Your instructions
Only the total should be returned: the number of lines in the data that hold the string "printed".

(Dataset records Opens)

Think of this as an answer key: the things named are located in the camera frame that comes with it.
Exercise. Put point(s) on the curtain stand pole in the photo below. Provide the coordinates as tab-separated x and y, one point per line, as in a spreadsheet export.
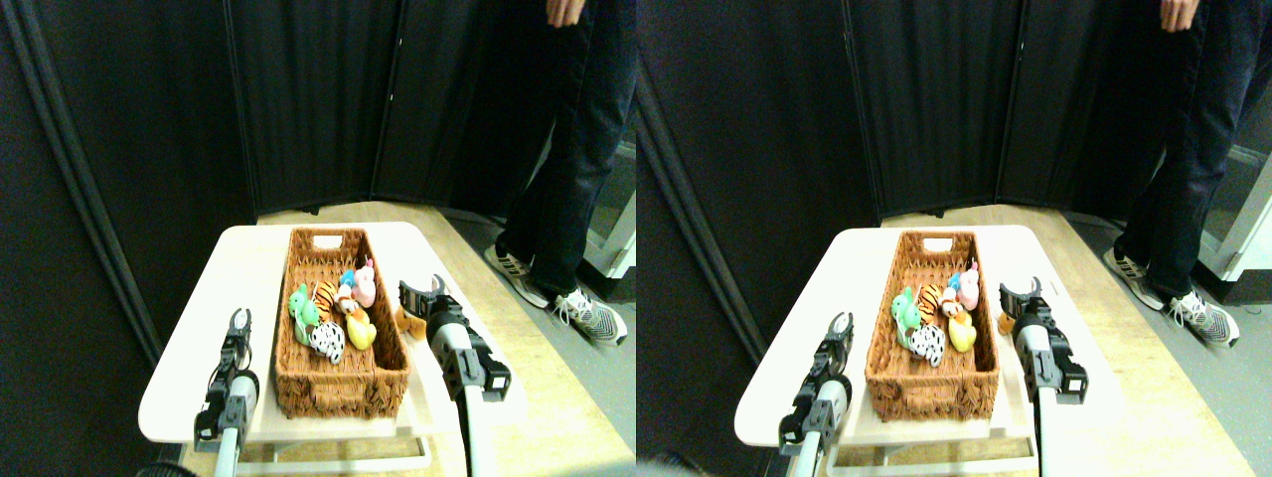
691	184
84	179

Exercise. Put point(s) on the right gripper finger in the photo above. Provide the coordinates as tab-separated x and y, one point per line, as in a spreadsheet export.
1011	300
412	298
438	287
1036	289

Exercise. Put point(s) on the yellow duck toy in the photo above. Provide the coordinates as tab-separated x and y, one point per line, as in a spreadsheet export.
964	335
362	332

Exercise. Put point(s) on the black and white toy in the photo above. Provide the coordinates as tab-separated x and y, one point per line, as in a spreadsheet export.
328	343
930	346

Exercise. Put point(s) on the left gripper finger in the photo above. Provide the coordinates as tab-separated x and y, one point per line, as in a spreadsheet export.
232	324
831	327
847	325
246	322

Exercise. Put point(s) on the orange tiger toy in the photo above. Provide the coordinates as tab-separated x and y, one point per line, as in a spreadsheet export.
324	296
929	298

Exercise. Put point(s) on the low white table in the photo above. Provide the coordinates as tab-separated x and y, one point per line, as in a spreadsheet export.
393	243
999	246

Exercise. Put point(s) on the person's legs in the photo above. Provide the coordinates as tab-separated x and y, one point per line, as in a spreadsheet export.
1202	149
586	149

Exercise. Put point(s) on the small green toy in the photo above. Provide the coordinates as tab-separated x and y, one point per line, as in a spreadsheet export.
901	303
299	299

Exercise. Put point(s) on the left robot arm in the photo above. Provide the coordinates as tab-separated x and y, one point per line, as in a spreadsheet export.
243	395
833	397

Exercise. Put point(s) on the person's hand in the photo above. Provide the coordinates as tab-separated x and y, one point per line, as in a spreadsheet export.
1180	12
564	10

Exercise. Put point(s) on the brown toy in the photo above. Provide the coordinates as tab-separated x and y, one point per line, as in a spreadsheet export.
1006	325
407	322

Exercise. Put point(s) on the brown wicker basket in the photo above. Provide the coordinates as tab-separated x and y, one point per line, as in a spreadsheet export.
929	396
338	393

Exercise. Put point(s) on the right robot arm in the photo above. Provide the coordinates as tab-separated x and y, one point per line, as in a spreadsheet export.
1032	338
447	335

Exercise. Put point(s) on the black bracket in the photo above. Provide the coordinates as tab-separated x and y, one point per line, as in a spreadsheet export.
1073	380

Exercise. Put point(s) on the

(Dataset records Closes)
(Dataset records Opens)

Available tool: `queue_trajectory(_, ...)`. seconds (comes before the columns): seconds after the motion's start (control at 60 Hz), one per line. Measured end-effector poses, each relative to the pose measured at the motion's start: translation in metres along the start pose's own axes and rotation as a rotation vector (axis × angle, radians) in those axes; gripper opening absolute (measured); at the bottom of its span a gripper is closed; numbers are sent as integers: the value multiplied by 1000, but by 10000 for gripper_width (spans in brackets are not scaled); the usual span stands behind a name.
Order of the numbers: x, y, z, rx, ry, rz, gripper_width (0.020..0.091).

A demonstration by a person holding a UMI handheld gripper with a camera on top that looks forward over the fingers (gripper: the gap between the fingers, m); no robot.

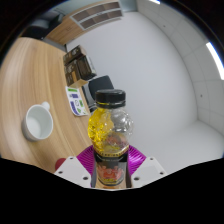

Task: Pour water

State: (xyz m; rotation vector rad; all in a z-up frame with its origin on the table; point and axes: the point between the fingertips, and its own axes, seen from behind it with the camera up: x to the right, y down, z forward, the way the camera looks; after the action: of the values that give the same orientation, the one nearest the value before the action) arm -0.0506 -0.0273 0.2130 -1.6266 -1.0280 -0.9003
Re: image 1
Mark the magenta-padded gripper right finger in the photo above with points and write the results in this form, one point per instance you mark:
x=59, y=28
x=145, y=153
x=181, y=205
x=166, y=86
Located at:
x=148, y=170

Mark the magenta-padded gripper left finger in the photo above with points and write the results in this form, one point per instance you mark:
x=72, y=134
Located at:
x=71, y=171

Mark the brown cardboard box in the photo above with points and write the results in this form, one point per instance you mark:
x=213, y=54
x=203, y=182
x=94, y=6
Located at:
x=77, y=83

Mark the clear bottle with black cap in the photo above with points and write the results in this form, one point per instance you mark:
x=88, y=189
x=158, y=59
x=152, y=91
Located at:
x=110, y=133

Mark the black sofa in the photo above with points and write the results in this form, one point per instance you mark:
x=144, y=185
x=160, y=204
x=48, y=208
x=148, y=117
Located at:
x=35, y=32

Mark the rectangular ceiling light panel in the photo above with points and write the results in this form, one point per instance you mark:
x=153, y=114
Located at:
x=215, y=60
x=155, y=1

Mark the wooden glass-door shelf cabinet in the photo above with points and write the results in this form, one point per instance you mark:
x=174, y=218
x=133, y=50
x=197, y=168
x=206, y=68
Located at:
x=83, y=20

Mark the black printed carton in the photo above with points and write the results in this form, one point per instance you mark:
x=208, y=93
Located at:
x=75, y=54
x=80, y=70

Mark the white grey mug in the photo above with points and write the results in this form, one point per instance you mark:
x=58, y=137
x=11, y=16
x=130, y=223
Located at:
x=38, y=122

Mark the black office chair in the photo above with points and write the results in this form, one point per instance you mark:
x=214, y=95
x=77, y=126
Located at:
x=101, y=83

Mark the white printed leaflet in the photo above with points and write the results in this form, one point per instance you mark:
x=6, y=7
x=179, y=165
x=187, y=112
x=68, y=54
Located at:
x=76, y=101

(Dataset records Closes)

Solution
2